Whatever the USCCB’s proposed document says, it will still be up to the local bishop to decide whether a Catholic politician who supports abortion on demand should be barred from the Eucharist. This is as it should be. It seems to me there is a marked difference between a circumspect Joe Biden or, for that matter, a Daniel Patrick Moynihan and a pro-choice trumpet like, say, Rep. Rosa DeLauro. The virtue required of bishops here is not just prudence but discernment.
Finally, I must dissent entirely from the editorial’s confused final paragraph for several reasons. First, it takes no account of the fact that the future of abortion rights is now in the hands of the U.S. Supreme Court. Second, even if Roe is declared unconstitutional, the most likely outcome would be a checkerboard of states that do or do not restrict abortion in one way or another. Ideally, the rejection of Roe would lead to something like the European solutions, which try to balance the rights of the fetus with the rights of pregnant women. At the very least, the federal government should not fund a procedure that so divides the nation. Let those who support abortion rights privately provide for the funding of the procedure. Likewise, the Catholic Church and others who find abortion morally intolerable should provide financial and other aid to women in need who opt not to terminate their pregnancies. At least we can dream, can’t we?
THE EDITORS REPLY:
We thank Kenneth Woodward for his letter, which makes several good points, none of which contradict our editorial. Woodward is right to challenge the inconsistency and apparent opportunism of President Biden’s position on abortion as it has evolved over the decades, but that is not what our editorial was about. Nor did we argue that “some two hundred forty Catholic bishops are all of just one mind or the other on such a complex weave of moral, political, and pastoral concerns.” We knew very well when we wrote the editorial that fifty-five bishops had voted against the proposal to draft a document on the Eucharist, with six others abstaining. It’s obvious, to us and everyone else, that not all the U.S. bishops are of “one mind” on the matter.
Why would that many bishops vote against the proposed document?

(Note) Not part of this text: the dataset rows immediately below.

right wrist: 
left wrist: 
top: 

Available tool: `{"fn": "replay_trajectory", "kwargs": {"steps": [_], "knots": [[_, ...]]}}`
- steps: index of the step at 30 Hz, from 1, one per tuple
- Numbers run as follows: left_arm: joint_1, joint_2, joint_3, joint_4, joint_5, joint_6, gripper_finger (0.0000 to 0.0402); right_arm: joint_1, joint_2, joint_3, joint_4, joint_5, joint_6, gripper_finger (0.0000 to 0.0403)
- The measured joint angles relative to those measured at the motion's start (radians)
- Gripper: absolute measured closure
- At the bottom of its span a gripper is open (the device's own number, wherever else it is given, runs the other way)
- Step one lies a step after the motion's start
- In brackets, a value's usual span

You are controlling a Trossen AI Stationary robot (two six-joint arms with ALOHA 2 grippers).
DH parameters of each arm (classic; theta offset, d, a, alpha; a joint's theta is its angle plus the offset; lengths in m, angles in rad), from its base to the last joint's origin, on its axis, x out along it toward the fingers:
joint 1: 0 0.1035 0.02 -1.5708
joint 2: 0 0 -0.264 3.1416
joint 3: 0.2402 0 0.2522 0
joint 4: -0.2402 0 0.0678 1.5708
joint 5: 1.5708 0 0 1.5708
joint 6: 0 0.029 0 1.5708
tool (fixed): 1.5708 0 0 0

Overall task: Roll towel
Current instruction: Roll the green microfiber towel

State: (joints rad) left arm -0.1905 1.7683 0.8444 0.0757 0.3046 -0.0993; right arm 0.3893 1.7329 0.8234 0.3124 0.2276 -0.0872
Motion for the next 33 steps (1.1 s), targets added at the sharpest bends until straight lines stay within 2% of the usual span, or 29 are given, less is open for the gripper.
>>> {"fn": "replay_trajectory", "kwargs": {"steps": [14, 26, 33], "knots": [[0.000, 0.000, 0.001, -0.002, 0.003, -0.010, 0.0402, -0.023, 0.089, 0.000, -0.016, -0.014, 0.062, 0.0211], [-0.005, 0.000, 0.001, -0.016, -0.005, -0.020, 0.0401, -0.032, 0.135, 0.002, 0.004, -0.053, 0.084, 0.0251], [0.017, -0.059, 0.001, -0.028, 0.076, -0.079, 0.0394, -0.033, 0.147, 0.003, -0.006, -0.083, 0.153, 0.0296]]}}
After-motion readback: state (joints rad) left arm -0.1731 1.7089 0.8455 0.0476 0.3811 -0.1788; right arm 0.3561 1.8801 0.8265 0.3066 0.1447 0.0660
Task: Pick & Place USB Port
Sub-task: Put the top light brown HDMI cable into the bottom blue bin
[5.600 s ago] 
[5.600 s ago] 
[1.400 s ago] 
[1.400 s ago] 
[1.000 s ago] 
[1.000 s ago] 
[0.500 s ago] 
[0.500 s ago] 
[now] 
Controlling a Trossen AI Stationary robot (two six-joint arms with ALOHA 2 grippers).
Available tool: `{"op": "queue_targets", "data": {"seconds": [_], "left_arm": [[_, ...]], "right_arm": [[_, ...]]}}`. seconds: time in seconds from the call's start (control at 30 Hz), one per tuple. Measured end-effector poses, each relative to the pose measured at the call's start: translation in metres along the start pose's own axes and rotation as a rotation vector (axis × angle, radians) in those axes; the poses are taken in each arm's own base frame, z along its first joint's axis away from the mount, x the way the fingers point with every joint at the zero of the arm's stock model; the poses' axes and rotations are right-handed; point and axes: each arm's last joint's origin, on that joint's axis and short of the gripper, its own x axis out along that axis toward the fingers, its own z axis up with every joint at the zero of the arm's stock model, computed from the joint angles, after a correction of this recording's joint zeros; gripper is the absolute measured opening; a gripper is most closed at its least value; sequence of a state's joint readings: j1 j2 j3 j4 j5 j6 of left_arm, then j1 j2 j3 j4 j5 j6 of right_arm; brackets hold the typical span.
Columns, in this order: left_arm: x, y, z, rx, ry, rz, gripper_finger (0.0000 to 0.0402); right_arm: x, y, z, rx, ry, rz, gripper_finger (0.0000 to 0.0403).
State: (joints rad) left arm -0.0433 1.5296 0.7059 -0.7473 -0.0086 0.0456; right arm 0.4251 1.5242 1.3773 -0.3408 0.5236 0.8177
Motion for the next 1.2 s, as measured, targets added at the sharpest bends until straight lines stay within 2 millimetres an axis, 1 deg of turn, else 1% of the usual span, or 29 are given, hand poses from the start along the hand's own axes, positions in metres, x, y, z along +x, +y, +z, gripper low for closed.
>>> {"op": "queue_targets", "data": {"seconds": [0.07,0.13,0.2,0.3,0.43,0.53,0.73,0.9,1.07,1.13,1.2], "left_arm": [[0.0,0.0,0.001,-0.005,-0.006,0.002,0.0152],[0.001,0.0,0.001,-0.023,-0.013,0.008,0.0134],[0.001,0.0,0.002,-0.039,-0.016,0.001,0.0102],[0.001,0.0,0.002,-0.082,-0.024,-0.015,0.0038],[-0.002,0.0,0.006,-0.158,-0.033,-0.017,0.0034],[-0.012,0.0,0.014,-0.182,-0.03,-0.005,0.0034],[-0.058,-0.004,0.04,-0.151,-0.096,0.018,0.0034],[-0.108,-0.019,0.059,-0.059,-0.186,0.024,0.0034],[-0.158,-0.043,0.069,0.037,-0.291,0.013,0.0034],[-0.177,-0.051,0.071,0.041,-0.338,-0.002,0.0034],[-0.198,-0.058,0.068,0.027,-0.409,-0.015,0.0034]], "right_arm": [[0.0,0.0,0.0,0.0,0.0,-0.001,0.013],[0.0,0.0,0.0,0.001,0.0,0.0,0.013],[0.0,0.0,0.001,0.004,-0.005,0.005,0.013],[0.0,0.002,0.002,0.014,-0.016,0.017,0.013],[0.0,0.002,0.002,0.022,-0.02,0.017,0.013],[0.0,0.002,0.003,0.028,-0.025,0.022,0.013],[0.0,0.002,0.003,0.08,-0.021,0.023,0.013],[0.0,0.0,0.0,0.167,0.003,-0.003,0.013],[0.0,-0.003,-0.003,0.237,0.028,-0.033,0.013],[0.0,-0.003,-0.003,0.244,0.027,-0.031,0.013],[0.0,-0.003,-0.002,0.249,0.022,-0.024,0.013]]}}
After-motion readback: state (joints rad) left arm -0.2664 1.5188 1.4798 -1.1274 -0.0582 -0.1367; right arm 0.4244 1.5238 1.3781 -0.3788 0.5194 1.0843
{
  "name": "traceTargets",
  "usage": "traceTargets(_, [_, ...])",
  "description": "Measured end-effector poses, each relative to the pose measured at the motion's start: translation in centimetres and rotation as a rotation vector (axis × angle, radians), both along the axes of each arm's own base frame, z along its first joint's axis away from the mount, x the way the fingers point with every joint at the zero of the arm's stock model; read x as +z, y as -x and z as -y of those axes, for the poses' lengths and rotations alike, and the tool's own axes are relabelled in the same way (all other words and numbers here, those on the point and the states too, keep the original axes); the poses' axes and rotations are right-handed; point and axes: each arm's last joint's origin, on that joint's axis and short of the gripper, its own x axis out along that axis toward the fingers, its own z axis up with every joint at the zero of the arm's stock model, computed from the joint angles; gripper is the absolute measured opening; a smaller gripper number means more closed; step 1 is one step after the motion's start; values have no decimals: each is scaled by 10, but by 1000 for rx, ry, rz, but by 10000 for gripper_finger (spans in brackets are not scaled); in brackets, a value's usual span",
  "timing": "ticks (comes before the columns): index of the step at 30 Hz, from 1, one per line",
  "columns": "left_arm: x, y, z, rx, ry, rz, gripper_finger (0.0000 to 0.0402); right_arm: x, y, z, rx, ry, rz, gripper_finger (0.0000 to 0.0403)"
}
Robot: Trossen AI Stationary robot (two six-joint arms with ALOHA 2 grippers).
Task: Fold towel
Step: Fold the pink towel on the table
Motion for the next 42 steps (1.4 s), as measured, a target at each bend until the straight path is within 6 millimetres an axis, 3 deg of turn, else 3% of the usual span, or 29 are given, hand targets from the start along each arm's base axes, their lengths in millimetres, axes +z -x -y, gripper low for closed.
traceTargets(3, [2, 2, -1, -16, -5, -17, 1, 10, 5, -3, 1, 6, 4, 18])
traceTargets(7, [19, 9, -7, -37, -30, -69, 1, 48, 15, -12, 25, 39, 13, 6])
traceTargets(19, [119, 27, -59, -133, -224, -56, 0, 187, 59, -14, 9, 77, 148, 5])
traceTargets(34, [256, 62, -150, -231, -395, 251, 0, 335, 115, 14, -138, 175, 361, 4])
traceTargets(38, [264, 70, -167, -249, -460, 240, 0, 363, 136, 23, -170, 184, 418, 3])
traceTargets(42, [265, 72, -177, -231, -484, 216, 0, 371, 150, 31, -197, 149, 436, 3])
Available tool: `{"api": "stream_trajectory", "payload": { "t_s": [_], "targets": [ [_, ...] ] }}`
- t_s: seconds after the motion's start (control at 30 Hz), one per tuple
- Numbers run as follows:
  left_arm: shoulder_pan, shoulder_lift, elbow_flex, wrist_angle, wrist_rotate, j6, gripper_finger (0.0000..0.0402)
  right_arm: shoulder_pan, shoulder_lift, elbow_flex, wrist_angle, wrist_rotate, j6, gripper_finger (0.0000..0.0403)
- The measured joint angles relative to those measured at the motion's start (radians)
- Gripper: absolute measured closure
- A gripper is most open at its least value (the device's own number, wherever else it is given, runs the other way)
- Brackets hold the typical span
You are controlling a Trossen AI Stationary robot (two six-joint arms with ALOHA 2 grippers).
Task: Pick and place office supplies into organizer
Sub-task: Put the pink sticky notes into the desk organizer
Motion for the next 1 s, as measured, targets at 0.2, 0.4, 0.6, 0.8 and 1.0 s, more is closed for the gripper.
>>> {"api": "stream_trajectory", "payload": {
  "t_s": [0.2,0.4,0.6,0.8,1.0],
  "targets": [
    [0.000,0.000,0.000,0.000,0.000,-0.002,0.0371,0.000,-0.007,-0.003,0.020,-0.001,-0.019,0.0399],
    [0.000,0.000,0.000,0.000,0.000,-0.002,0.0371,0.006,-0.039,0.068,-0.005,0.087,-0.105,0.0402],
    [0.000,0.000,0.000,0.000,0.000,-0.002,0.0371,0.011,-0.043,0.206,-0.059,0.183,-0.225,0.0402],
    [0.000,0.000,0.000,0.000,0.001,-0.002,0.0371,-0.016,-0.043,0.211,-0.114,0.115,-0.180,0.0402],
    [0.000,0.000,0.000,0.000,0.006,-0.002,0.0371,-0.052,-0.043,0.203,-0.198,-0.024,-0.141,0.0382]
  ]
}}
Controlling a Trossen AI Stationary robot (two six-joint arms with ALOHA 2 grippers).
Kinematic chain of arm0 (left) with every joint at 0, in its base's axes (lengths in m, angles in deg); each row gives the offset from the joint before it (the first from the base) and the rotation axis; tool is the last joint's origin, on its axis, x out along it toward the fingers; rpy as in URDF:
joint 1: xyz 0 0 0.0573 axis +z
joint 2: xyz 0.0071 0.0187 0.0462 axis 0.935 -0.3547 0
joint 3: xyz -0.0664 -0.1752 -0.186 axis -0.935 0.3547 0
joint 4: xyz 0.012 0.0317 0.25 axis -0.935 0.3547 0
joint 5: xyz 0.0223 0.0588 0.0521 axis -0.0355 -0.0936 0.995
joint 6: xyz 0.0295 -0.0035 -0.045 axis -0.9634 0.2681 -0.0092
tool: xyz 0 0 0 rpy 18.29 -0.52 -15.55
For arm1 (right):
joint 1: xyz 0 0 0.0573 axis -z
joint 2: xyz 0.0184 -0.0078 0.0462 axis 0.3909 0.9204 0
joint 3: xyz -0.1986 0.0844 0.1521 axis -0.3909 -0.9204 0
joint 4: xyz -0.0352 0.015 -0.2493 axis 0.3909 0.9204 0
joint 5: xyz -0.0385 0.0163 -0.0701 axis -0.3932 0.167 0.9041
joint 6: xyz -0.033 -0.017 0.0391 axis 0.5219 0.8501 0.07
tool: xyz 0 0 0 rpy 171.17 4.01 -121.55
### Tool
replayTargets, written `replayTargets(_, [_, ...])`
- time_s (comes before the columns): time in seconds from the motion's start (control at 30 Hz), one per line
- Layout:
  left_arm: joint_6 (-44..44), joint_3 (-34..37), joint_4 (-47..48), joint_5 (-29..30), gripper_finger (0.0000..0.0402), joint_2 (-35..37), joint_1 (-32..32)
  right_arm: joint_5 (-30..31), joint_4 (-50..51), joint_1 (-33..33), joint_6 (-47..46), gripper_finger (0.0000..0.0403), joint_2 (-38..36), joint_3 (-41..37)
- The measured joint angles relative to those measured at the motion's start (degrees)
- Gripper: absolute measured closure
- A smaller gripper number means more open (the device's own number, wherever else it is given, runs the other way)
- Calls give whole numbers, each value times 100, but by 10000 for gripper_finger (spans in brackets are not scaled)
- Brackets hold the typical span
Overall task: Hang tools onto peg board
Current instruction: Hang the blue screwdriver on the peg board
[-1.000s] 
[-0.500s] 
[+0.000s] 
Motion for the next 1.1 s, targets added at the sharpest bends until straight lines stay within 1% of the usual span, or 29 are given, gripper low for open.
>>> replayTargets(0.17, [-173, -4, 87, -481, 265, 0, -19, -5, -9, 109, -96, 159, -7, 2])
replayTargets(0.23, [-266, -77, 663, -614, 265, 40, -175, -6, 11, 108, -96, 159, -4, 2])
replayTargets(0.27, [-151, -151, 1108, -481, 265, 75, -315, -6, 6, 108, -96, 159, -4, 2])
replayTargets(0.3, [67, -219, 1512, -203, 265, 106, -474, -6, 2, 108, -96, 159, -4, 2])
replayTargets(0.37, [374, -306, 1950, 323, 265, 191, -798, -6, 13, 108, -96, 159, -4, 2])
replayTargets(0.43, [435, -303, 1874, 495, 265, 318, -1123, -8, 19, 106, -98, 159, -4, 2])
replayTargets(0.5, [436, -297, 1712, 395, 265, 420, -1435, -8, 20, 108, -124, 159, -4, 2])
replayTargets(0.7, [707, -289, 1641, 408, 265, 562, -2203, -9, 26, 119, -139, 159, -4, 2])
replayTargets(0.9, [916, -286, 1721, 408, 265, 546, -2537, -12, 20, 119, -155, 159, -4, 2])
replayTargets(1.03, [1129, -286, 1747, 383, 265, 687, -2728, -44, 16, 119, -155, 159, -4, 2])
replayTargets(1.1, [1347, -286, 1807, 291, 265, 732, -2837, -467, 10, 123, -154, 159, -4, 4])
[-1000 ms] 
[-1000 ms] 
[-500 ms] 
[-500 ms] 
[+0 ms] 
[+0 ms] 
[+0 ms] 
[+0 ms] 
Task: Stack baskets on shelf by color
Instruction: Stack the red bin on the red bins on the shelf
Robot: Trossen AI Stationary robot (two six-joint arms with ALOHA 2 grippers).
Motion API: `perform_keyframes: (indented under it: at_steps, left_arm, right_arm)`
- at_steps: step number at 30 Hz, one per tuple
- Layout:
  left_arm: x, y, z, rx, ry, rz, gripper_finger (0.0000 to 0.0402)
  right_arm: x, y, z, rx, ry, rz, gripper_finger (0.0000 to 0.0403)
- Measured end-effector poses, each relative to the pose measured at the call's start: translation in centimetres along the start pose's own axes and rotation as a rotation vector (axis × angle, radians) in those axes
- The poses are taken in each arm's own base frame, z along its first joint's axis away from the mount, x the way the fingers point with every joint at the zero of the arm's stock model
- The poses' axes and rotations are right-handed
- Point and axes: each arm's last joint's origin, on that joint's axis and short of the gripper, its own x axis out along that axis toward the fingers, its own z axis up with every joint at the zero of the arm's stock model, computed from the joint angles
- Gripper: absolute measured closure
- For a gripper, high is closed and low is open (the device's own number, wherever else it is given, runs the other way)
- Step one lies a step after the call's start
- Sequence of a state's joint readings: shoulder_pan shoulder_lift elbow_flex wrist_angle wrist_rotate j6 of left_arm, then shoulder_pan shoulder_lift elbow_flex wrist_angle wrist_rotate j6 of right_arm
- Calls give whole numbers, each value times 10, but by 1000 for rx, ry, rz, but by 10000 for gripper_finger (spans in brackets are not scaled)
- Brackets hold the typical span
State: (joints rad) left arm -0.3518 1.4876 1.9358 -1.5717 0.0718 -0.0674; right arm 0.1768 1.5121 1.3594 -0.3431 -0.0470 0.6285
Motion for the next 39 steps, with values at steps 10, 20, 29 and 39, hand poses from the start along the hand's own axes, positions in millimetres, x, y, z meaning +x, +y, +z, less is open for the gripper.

Perhaps it’s because, as Woodward acknowledges, Archbishop José Gomez’s response to Joe Biden’s election has generally been “ill-considered,” which means that the document—whatever form it finally takes—will remain inextricably linked to the question of Biden and Communion. That does not mean, as Woodward correctly notes, “that a vote in favor of issuing a document next fall, was a vote against the president.” Indeed, the document may turn out to be little more than a reminder of what is expected of Catholics who want to receive Communion. Even so, this episode would still fit a troubling pattern of erratic, counterproductive political gambits from the USCCB under Gomez’s leadership: tone-deaf statements that eventually are walked back; working groups that cause a stir and are disbanded a few months later; disputes about the new president that are softened into questions of “Eucharistic coherence.”
We hope our editorial provided a way to think about these matters that is more helpful than some of the more familiar ones. Rather than argue against “weaponizing” the Eucharist or leaning on a facile public/private distinction, we underscored that “translating even very important moral proscriptions into laws is a complicated matter, requiring prudence and admitting of disagreement.” This is precisely the approach that will be needed if, as Woodward hopes, the Supreme Court strikes down Roe v. Wade. That event would require a humble, prudent response from Catholic leaders as they navigated the complexity of different legislative proposals in different states. To repurpose Woodward’s phrase, there is no way to loose the “Gordian knot” of abortion politics all at once. It will require patience, careful distinctions, and a willingness to engage with the unpersuaded.